When battling for freedom in my heart, I’ve learned it’s helpful to reach out for a comrade in the Lord.

But who could help me?

The only person in the vicinity was the worst person in the world.

Sally.

(By the way, that’s not an actual picture of Sally. That’s an AI generated picture based off my mental picture of Sally during this time.)

The thing was...despite Sally the Terrible being obviously terrible and all, I also knew her under another name: Sally, daughter of the most high God.

My inner freedom was a battle worth fighting for.

So I did the hard thing.

“I need help,” I told her. “Offense towards you is wanting to steal my peace and joy.

“Could you pray with me to help me break it?”

By the time we were done praying, my vision cleared and God showed me the truth.

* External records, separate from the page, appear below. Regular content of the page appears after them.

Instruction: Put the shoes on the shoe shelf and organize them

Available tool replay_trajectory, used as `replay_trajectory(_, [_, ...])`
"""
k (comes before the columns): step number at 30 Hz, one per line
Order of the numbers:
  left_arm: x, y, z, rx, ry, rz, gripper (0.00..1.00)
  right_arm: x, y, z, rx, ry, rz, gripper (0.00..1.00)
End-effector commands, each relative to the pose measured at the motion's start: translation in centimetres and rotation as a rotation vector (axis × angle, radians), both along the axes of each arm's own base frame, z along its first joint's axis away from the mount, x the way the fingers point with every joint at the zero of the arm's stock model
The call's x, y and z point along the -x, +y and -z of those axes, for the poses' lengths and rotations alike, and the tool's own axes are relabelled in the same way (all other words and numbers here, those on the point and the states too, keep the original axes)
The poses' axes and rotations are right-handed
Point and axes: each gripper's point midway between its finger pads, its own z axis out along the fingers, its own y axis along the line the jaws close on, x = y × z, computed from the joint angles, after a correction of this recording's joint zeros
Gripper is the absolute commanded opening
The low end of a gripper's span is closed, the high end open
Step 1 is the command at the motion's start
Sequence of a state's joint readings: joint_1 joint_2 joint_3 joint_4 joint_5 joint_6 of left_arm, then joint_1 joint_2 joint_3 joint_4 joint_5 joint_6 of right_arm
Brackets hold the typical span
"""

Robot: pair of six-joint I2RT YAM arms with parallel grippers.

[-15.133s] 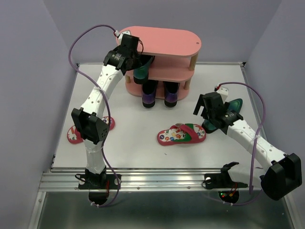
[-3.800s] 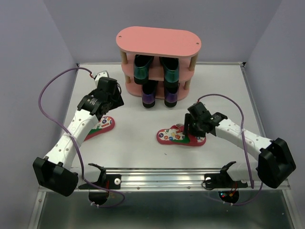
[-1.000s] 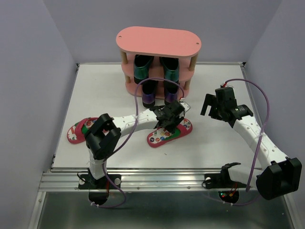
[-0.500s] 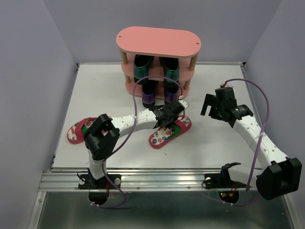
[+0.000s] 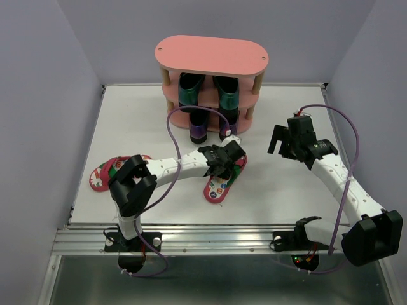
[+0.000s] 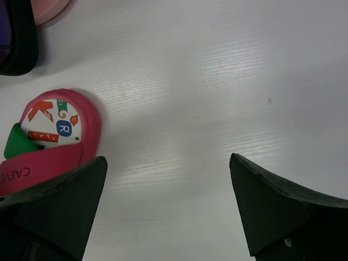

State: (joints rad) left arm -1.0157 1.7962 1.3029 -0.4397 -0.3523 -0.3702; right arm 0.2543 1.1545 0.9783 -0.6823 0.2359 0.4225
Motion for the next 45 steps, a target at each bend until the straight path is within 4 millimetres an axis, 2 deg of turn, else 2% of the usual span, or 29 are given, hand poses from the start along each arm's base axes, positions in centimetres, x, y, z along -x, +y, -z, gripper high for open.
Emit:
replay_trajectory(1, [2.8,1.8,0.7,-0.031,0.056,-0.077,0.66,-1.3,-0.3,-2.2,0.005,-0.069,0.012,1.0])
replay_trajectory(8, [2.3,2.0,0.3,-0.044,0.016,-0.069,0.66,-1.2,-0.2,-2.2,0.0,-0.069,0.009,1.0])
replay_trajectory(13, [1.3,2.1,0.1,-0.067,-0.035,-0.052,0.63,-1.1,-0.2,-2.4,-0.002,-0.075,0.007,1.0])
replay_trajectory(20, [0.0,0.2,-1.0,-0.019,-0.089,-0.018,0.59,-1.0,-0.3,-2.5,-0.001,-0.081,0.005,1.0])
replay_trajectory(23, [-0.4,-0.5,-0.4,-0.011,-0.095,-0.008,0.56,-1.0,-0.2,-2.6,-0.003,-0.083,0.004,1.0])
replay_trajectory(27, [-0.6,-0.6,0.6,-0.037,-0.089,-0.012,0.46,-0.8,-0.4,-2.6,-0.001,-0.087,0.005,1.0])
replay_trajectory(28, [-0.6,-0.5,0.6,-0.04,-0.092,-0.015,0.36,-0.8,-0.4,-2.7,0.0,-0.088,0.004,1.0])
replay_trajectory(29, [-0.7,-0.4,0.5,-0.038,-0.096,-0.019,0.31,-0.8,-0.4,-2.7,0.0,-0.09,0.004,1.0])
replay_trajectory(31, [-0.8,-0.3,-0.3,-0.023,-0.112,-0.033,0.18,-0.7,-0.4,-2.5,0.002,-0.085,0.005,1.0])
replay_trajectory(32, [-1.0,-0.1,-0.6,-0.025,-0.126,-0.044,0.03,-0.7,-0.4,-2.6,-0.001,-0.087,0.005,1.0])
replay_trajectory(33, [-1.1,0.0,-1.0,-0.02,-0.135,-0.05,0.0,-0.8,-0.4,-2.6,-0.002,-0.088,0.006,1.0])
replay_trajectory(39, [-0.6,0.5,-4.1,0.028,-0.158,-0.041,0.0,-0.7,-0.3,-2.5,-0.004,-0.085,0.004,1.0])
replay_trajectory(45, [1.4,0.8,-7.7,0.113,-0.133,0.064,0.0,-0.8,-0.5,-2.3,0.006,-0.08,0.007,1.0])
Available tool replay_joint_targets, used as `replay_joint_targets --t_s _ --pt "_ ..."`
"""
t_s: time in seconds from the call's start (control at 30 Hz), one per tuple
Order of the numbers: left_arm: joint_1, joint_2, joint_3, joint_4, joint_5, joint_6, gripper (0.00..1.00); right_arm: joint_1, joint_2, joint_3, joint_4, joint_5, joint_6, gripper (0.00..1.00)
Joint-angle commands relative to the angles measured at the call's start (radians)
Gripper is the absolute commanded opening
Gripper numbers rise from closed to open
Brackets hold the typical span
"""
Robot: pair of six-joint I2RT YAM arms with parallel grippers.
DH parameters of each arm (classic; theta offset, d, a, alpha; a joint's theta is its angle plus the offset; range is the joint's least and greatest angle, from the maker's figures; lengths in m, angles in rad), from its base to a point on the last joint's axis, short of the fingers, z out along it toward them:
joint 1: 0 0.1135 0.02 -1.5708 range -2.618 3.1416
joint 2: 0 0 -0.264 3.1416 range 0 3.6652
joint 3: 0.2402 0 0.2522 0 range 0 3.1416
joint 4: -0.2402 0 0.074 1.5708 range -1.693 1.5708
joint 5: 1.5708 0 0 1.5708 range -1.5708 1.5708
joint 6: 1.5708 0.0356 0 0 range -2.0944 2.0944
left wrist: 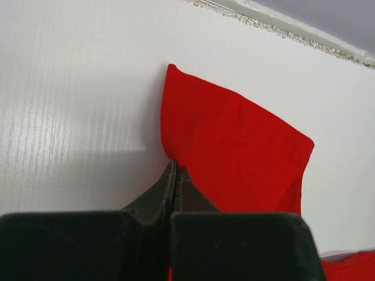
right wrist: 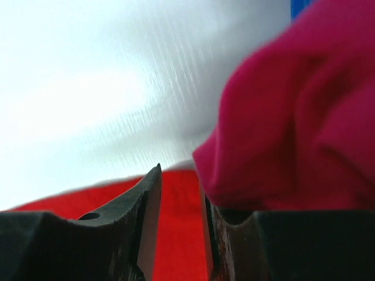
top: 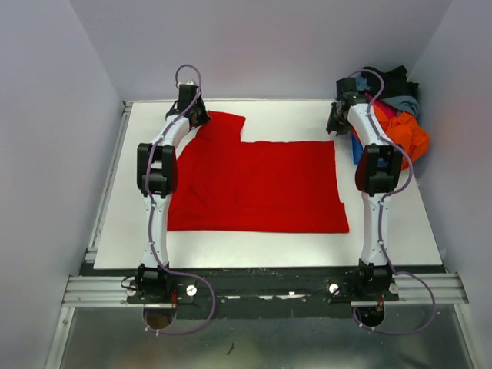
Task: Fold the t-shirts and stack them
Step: Grap the side of the flattened tshirt furthest away from the robot with both arms, then fold the other side of the tshirt into a rectangle
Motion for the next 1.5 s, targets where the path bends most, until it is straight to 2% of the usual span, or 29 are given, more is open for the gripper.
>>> replay_joint_targets --t_s 0.0,0.07,0.3,0.53,0.77,0.9,1.0,1.07,1.23,1.47 --pt "-0.006 -0.042 -0.001 0.002 -0.023 0.02 0.0 -0.015 0.134 0.168 -0.173 -0.03 -0.026 0.41" --pt "-0.004 -0.043 -0.001 -0.001 -0.02 0.02 0.0 -0.029 0.154 0.201 -0.199 -0.05 -0.02 0.41" --pt "-0.007 -0.049 -0.019 0.005 -0.015 0.02 0.0 -0.039 0.135 0.099 -0.173 -0.005 -0.057 0.41" --pt "-0.009 -0.045 -0.018 0.007 -0.021 0.025 0.0 -0.039 0.056 0.013 -0.086 -0.054 -0.054 0.42" --pt "-0.01 -0.045 0.002 -0.009 -0.03 0.034 0.0 -0.039 0.014 -0.039 -0.052 -0.175 -0.016 0.43" --pt "-0.007 -0.045 0.007 -0.01 -0.032 0.034 0.0 -0.039 0.005 -0.05 -0.041 -0.188 -0.005 0.36" --pt "-0.009 -0.043 0.017 -0.016 -0.033 0.034 0.0 -0.039 -0.003 -0.049 -0.031 -0.206 0.012 0.16" --pt "-0.009 -0.043 0.022 -0.018 -0.032 0.035 0.0 -0.039 -0.01 -0.044 -0.029 -0.211 0.017 0.08" --pt "-0.009 -0.048 0.039 -0.018 -0.033 0.046 0.0 -0.039 -0.059 -0.071 -0.011 -0.15 0.006 0.01" --pt "-0.01 -0.109 -0.019 0.027 -0.023 0.054 0.0 -0.036 -0.173 -0.176 0.052 -0.143 -0.002 0.01"
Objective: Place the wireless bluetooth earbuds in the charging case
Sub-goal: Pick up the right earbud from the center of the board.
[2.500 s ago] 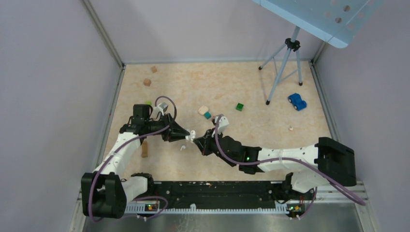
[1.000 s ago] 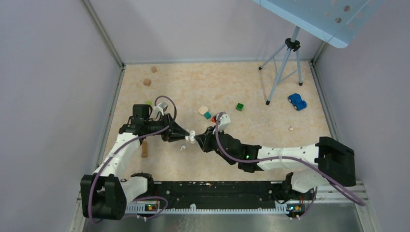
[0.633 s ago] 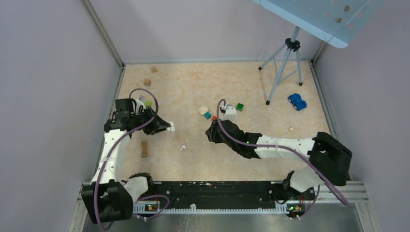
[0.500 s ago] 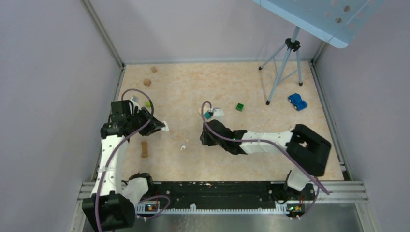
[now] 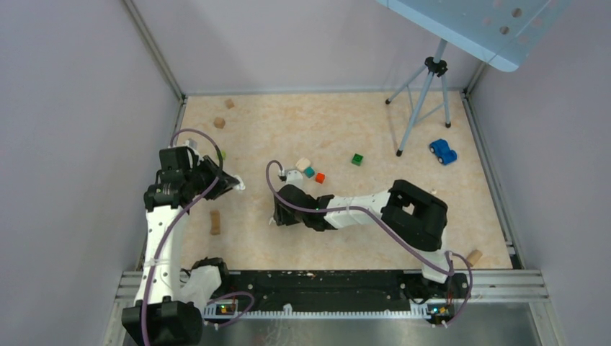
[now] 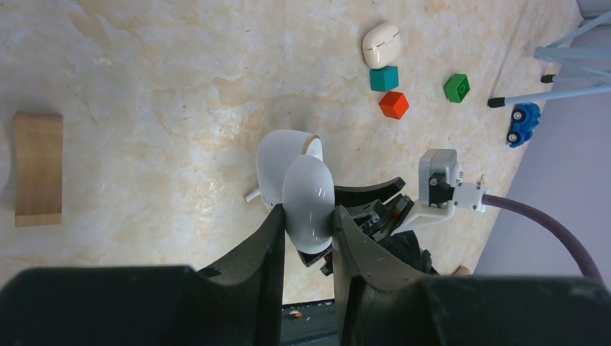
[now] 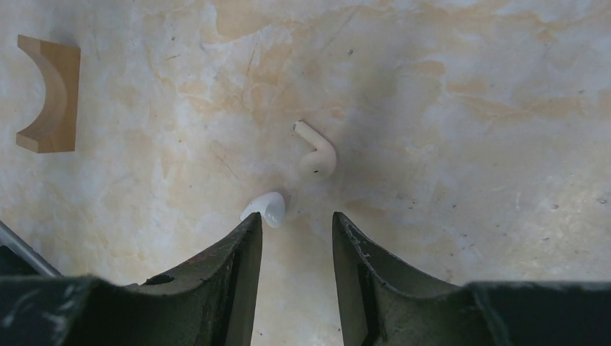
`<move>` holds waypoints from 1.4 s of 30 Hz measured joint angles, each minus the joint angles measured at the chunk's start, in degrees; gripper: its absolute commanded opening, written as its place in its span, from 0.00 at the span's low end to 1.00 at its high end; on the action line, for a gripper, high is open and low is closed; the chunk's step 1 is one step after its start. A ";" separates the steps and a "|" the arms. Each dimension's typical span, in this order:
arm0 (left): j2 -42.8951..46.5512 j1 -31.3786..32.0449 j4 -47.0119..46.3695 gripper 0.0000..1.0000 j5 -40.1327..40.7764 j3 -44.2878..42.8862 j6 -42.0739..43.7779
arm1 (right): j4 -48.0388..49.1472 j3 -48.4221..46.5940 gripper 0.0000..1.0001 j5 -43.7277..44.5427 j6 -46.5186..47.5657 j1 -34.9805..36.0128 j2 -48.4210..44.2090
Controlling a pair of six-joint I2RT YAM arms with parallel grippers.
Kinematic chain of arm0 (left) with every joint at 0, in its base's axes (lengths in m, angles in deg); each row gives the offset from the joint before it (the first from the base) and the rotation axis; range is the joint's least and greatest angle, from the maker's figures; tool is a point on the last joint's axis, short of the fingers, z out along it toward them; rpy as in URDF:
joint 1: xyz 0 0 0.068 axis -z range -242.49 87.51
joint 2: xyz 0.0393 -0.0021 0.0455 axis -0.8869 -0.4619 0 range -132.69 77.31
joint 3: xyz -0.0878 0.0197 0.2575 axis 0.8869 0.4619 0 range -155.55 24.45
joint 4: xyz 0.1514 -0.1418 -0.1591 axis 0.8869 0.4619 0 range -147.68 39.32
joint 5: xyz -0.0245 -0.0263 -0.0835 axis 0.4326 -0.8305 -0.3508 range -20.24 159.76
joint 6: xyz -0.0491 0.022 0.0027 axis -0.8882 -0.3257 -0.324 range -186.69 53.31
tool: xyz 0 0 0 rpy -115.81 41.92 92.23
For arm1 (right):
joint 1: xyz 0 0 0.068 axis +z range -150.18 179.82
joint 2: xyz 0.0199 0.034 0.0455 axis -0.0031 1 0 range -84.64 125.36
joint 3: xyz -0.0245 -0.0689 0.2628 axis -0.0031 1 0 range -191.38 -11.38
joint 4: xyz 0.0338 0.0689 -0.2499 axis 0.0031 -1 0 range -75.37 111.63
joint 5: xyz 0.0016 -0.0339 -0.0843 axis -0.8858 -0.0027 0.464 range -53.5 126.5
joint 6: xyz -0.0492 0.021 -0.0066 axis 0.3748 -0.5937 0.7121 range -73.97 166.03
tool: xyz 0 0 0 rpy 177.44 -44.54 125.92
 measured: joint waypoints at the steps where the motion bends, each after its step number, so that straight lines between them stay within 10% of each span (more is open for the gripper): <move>1: 0.00 0.00 0.07 0.06 -0.02 0.00 -0.02 | 0.00 -0.24 0.40 -0.22 0.00 0.22 0.46; 42: -0.04 0.00 -0.50 0.06 -2.51 1.46 0.09 | 0.94 -4.81 0.00 1.11 -0.42 1.42 5.92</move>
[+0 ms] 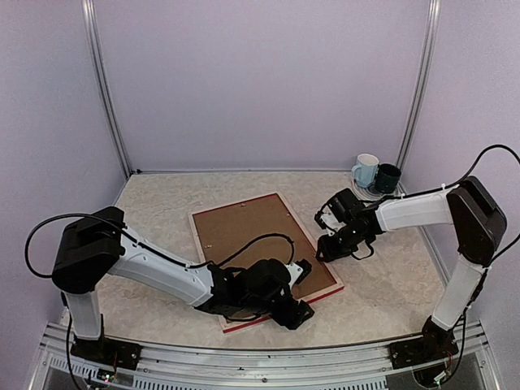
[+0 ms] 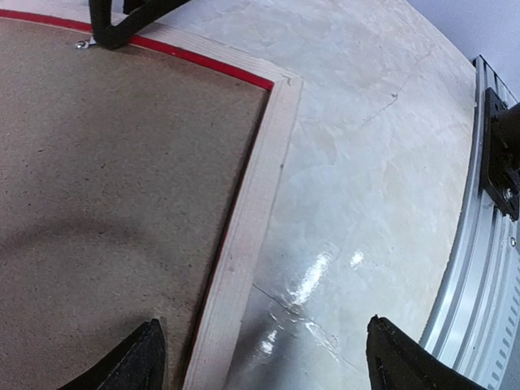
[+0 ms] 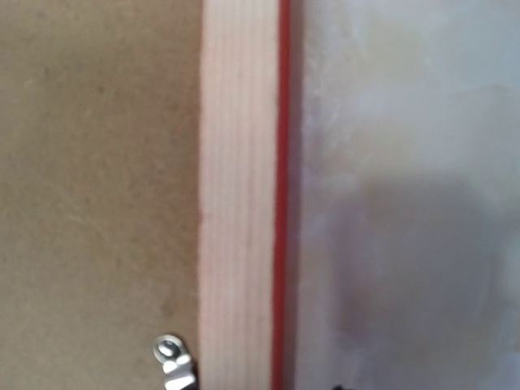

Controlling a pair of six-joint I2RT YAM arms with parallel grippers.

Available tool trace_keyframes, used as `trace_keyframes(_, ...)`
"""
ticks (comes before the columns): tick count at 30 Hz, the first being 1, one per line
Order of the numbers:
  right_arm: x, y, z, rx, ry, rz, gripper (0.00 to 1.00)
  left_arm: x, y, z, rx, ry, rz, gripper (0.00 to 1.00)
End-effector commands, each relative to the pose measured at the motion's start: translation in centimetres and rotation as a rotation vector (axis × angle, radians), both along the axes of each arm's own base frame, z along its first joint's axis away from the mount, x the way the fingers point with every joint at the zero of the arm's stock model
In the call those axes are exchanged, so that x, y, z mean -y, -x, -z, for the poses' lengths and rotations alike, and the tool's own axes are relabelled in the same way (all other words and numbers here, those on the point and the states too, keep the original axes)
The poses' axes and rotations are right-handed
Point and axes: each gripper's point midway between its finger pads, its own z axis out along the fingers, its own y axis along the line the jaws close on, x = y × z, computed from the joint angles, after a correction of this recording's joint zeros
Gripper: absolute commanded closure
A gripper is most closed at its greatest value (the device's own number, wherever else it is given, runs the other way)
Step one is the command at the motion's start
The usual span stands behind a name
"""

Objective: Put the photo into the frame
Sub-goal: Press the fastener onto the backboard.

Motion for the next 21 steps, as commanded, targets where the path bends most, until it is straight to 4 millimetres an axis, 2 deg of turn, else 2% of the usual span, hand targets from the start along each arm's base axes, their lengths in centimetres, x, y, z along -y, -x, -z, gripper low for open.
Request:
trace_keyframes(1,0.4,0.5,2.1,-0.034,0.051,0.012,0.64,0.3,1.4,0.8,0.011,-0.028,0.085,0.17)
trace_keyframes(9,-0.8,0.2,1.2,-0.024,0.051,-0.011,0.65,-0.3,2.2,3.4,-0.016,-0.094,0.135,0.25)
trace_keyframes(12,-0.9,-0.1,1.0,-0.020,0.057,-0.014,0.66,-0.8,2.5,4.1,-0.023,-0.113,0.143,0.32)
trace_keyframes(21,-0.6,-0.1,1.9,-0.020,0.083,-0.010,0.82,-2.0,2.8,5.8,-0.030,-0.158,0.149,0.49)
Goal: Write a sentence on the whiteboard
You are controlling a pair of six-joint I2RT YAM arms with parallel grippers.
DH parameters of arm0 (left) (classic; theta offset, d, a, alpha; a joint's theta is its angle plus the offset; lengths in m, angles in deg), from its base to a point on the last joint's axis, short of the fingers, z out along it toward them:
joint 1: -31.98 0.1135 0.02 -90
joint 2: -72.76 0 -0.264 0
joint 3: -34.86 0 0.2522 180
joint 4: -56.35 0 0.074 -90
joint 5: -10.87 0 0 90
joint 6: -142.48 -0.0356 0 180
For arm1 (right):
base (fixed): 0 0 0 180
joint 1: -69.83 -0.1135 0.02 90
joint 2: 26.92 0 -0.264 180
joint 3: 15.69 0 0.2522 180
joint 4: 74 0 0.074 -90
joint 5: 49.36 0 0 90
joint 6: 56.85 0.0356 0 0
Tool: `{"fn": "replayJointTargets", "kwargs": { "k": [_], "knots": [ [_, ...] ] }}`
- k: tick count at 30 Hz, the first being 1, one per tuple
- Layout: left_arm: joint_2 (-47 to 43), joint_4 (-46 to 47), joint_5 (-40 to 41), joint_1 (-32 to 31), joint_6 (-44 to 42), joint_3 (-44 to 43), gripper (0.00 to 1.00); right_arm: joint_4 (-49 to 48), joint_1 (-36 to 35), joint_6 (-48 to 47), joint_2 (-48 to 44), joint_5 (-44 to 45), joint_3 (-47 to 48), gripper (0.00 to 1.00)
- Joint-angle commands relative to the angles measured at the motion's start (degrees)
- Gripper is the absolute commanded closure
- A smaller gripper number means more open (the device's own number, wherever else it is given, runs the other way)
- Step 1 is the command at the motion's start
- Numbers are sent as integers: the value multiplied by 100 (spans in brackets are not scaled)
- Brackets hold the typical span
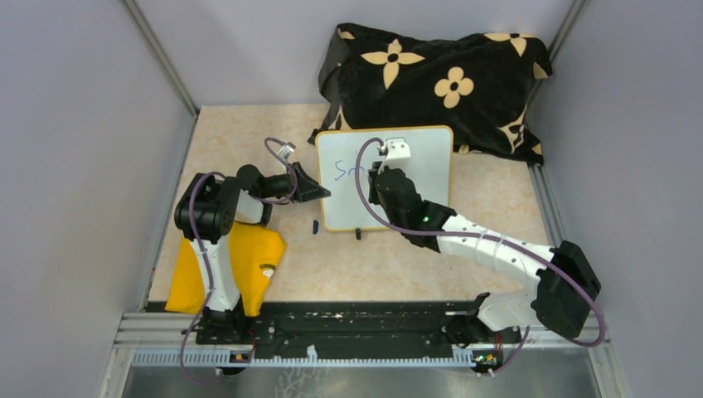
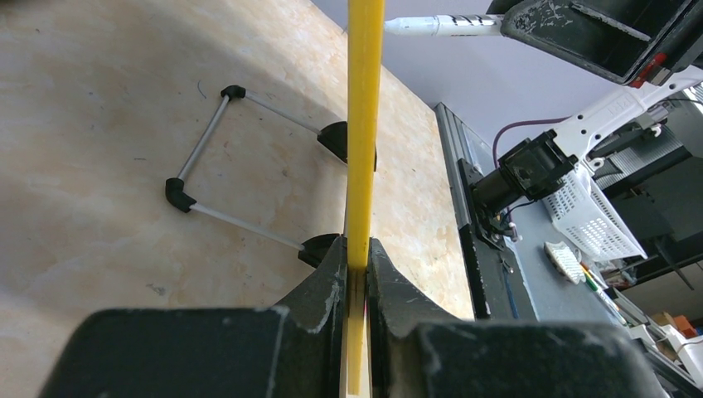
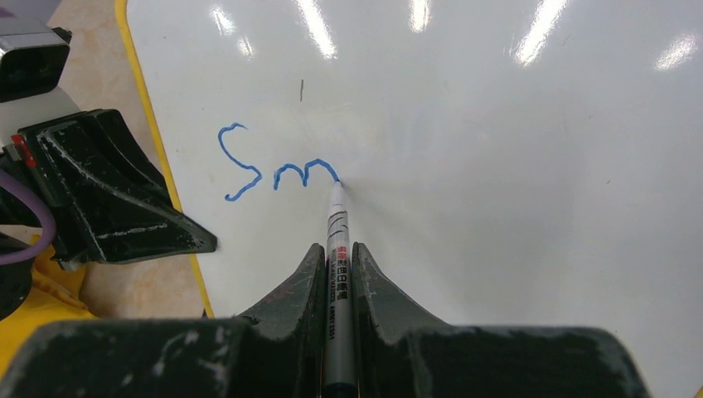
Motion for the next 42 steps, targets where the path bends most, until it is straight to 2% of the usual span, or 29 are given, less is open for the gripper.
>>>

Sally hadn’t used the most wisdom in that long ago situation, but I was far more to blame than I admitted.

There had been a check in my spirit, a “stop” that I had overridden. God had been trying to guide, but I had resisted because I wanted to do it differently.

When I realized my part of it much more clearly, it changed everything.

In other words, I was no victim.

God set me free.

Petra’s old classic song: “Don’t Let Your Heart Be Hardened” keeps speaking to me lately.

“Don’t let your love grow cold. May it always stay so childlike,” it says.

I beg of you, take down your fences.

I don’t care how big or small your offenses seem to you. The spirit of offense is demonic, black as the night, straight from hell, pure poison.

I don’t care what dosage you’re taking. It will destroy you.

The kingdom of God is in joy and peace in the Holy Ghost.

Keep your heart open to receive from the Lord.